Sport is part of our culture in the United Kingdom and has been for hundreds of years.
From the passion and dreams of an under 12 football match played on a rain-soaked and wind-battered pitch in Scotland on a Sunday morning to the annual running of the Grand National at Aintree followed by millions around the world. Our passion for sport takes many forms and that love affair is showing no signs of fading. Quite the opposite, in fact.
During the lockdowns and restrictions on large public gatherings that plagued 2020 and 2021, with many professional sports postponed, cancelled or played behind closed doors the one thing many of us missed was a fix of our favourite sport. Going to the big match and. cheering your team to victory, watching a pulsating boxing slugfest on Saturday evening.
Blowing the cobwebs away with a midweek round of badminton after work. The public was left locked out looking in.
Absence makes the heart grow fonder and that’s certainly the case when it comes to sport.

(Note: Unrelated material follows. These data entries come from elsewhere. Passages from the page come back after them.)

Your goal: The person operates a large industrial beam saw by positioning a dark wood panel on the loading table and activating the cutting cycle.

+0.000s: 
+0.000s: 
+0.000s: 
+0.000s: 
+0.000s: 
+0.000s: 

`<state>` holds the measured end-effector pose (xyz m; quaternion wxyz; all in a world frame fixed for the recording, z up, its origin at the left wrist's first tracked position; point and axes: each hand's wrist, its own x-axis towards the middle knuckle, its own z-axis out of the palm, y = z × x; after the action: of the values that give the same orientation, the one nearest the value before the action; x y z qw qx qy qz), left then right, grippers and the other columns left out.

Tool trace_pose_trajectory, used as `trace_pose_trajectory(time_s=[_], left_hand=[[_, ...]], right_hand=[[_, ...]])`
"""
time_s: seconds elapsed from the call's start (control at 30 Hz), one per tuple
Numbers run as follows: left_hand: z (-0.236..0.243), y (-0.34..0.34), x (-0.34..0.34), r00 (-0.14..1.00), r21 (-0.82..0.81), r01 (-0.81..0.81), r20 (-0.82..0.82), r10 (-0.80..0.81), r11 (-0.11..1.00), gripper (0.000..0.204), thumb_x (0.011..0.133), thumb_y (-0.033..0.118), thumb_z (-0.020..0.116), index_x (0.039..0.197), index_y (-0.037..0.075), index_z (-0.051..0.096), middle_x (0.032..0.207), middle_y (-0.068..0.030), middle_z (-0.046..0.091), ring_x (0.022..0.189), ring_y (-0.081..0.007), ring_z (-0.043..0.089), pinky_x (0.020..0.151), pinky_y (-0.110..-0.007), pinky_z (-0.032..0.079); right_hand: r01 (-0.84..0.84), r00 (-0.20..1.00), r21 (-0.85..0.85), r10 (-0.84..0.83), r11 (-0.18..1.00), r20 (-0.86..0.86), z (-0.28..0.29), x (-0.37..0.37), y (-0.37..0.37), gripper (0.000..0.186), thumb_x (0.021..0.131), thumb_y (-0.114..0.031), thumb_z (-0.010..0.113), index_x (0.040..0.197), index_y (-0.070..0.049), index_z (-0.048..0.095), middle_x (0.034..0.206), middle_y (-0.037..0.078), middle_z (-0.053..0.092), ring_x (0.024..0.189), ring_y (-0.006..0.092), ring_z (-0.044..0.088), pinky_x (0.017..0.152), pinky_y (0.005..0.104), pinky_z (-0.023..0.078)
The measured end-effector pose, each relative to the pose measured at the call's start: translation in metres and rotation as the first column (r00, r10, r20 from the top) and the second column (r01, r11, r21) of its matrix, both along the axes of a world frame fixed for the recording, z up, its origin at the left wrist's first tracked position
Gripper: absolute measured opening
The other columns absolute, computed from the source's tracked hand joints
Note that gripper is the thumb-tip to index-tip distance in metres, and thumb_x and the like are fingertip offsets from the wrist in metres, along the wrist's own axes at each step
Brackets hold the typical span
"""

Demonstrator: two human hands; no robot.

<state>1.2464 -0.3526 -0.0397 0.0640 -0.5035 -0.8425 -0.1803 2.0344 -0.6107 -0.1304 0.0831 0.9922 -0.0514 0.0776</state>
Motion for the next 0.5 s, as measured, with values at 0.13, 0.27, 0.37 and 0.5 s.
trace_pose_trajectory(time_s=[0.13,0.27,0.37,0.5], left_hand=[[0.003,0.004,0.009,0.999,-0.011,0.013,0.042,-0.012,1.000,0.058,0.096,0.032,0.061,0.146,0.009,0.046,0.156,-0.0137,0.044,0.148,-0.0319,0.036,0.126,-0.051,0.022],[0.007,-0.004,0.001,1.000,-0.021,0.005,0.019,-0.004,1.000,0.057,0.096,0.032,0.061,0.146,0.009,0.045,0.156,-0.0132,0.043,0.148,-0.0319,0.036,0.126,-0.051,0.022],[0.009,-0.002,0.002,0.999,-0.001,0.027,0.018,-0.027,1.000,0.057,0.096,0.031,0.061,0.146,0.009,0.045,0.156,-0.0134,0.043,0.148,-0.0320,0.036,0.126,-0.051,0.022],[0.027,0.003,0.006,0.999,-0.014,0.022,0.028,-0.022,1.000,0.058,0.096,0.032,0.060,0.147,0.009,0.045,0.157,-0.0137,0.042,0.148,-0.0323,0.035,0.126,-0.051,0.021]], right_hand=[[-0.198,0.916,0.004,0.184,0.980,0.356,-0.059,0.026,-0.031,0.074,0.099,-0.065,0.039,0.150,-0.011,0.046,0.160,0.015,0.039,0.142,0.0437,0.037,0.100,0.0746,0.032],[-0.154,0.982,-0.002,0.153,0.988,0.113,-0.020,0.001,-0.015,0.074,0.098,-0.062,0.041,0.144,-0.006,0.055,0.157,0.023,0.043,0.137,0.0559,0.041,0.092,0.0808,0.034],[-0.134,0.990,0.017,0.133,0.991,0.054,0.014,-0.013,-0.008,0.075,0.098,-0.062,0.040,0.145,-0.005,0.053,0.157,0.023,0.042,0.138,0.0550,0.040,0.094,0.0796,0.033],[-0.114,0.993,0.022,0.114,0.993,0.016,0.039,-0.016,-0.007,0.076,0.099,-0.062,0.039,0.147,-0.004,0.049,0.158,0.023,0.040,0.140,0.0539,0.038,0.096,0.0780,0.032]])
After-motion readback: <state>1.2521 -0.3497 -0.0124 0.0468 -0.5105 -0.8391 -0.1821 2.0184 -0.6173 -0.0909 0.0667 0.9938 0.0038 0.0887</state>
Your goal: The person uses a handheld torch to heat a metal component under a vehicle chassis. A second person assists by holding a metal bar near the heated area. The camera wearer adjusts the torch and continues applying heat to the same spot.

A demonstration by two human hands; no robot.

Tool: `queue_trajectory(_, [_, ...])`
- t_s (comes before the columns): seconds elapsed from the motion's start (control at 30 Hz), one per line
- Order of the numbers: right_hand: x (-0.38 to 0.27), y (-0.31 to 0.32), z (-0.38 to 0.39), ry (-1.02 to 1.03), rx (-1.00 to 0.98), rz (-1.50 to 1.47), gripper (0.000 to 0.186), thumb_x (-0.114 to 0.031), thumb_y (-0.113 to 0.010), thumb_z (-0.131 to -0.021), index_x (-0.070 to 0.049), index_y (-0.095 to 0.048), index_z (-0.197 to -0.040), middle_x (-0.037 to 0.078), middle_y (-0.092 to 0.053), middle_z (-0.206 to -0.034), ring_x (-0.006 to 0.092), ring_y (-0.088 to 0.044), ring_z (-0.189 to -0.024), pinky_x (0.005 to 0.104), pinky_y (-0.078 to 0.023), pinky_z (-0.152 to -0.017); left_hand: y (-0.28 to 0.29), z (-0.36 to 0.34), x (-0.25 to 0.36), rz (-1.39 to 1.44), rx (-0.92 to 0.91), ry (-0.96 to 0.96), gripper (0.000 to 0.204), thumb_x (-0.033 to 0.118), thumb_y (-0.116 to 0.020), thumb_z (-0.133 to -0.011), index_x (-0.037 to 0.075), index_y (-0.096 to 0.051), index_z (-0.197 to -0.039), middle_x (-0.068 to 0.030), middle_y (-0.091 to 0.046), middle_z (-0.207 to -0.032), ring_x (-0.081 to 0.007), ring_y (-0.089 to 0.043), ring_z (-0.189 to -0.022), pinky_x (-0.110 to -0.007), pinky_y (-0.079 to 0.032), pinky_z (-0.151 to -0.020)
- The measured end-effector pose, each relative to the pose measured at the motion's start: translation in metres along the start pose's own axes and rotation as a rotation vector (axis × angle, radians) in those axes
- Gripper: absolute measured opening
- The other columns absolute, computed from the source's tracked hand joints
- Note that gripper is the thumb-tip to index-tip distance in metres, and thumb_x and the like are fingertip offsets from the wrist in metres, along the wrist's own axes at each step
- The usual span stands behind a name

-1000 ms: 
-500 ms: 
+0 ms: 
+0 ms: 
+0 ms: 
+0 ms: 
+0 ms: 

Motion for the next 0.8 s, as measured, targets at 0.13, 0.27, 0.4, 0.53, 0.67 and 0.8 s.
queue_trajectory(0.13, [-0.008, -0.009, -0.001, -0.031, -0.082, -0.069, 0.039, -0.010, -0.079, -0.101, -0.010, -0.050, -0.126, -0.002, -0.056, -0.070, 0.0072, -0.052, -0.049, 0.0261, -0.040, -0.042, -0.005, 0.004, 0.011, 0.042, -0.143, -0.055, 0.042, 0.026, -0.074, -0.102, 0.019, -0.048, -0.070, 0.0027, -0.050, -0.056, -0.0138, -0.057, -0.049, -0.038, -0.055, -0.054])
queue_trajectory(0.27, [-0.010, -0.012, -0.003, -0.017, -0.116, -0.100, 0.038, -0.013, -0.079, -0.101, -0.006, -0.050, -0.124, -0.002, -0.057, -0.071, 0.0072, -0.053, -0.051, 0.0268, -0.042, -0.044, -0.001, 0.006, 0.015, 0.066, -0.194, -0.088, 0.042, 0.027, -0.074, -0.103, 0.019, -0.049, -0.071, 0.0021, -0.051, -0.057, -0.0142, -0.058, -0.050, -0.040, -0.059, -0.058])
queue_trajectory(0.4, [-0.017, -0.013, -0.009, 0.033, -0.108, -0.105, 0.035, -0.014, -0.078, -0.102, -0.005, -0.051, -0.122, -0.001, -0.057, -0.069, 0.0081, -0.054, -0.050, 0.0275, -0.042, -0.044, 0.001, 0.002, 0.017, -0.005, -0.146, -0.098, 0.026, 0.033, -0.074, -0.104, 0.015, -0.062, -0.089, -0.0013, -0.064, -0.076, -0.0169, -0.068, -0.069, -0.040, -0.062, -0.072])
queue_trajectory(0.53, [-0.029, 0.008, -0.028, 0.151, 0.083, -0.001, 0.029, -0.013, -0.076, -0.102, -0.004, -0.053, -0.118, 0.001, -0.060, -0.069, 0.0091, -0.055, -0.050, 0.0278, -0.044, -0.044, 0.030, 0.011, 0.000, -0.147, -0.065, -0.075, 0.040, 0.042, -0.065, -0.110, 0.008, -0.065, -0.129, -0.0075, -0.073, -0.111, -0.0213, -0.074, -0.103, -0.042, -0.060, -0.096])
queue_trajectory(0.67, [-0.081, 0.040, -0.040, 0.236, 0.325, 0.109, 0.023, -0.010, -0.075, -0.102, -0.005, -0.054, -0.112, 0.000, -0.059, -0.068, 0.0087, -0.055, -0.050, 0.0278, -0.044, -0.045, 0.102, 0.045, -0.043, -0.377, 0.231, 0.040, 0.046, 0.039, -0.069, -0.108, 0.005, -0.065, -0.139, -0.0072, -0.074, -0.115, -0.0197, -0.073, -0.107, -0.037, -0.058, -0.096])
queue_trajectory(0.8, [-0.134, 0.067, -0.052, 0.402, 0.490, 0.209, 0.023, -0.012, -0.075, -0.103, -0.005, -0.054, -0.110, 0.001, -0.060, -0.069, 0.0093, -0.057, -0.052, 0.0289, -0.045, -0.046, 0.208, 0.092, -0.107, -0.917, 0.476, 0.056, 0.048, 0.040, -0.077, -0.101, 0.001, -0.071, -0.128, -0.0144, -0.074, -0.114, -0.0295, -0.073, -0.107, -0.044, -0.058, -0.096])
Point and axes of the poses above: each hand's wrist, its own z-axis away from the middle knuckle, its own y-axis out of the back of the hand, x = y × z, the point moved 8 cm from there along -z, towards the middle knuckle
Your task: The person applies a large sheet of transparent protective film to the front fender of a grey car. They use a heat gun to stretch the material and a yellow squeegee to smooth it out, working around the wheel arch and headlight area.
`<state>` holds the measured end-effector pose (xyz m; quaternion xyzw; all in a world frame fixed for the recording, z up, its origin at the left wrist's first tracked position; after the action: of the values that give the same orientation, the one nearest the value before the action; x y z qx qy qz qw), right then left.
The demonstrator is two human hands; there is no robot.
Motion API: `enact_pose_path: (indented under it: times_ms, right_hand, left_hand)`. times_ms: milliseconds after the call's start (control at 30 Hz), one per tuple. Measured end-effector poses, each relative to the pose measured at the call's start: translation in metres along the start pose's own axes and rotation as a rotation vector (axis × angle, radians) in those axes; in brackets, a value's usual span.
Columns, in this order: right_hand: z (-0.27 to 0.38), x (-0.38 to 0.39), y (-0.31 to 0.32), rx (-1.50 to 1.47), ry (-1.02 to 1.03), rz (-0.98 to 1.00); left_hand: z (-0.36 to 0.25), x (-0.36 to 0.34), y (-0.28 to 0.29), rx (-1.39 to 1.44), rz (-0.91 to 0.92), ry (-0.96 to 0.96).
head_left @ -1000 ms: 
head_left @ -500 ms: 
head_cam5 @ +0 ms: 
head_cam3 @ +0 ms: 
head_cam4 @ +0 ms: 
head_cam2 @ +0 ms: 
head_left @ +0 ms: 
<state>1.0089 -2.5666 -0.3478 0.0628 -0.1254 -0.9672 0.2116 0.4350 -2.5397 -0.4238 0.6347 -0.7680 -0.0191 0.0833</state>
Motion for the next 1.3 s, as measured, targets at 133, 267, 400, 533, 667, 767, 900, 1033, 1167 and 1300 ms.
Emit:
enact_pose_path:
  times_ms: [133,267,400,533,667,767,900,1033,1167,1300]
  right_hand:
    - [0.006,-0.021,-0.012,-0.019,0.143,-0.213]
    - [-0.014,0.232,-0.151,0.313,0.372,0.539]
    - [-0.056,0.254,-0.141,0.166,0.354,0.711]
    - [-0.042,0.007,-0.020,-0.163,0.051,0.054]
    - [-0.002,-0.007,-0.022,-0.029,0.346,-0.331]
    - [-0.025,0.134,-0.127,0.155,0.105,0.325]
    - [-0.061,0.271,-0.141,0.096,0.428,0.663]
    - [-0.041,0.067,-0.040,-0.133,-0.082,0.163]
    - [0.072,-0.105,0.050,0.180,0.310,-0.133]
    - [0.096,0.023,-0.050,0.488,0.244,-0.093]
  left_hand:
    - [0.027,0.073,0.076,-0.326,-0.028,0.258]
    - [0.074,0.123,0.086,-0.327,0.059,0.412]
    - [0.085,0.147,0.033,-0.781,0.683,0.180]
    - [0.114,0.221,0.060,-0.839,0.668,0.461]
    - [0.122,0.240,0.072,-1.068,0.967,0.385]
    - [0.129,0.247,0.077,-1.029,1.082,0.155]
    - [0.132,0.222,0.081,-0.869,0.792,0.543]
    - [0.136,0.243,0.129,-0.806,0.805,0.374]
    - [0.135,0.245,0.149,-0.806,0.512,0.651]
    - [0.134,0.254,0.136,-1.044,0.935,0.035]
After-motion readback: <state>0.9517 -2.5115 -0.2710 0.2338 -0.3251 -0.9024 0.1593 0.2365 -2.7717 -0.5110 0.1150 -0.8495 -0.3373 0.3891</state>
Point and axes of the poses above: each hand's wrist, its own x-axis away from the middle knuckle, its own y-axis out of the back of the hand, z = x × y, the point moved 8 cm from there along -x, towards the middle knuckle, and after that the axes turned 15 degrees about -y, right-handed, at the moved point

With favourites including football, boxing and tennis returning at every level, crowds are flocking to stadiums to soak up the atmosphere, sports bars to watch live on TV and we’re using sports betting sites to access live streaming. Radio has a part to play in our enjoyment of sport going forward, a huge part.
Why choose radio
It’s a question many sports fans may have pondered as more games are shown live on television or live streaming apps. Is there still a place in sports coverage for radio? The answer to that is, definitely. If you have ever listened to a Premier League football match at home on the radio or when travelling in your car, you’ll know the added excitement it brings.
If you have ever tuned in to coverage of a late-night championship boxing match with the radio commentary coming from ringside, you’ll argue the case for radio all day against its critics. It’s a unique, imaginative and exciting way to experience the play.
In the absence of live pictures, it takes a special kind of commentator to work on radio.
Those covering a game for TV or a live stream will give their opinions on the match, keeping up to speed with passes, shots and the stats. They know you can see the same game they are commentating on, so they often play a bit part, allowing the play to take centre stage and entertain. Their job is simply to keep you company until the final whistle.
It’s a much simpler task than the one faced by radio commentators.
When covering a match for radio the commentary team must also offer their expert opinion on the match, flagging up tactical changes or substitutions, the severity of an injury or chances of a booked player being ordered off. That’s the basics for a radio commentator but, without you having access to live pictures, they must go a step further. A football commentator on the radio must paint you a picture of what’s going on while really ramping up the excitement.
If you listen to a radio commentator alongside a TV commentator you’ll hear the striking differences. Those on radio are more descriptive, more energetic and more passionate.
They know their job is not only to inform but also to grab your attention and keep you on that station. They aim to have you hanging on to their every word and that takes a skill their colleagues over at live TV just don’t possess.
When to choose radio
There are many instances where you may choose radio over TV or live streaming but there are also instances when you can combine the two. Have you ever watched a football match on live television with the TV muted and listened to the radio coverage of the same game? If not, it’s something any sports fan should try.
You can enjoy the convenience of following the live pictures and the descriptive powers of a talented radio commentator who should be far more passionate and intense than the one employed on TV. We’re confident that when you try this hybrid form of following your favourite sport, you will be a huge fan.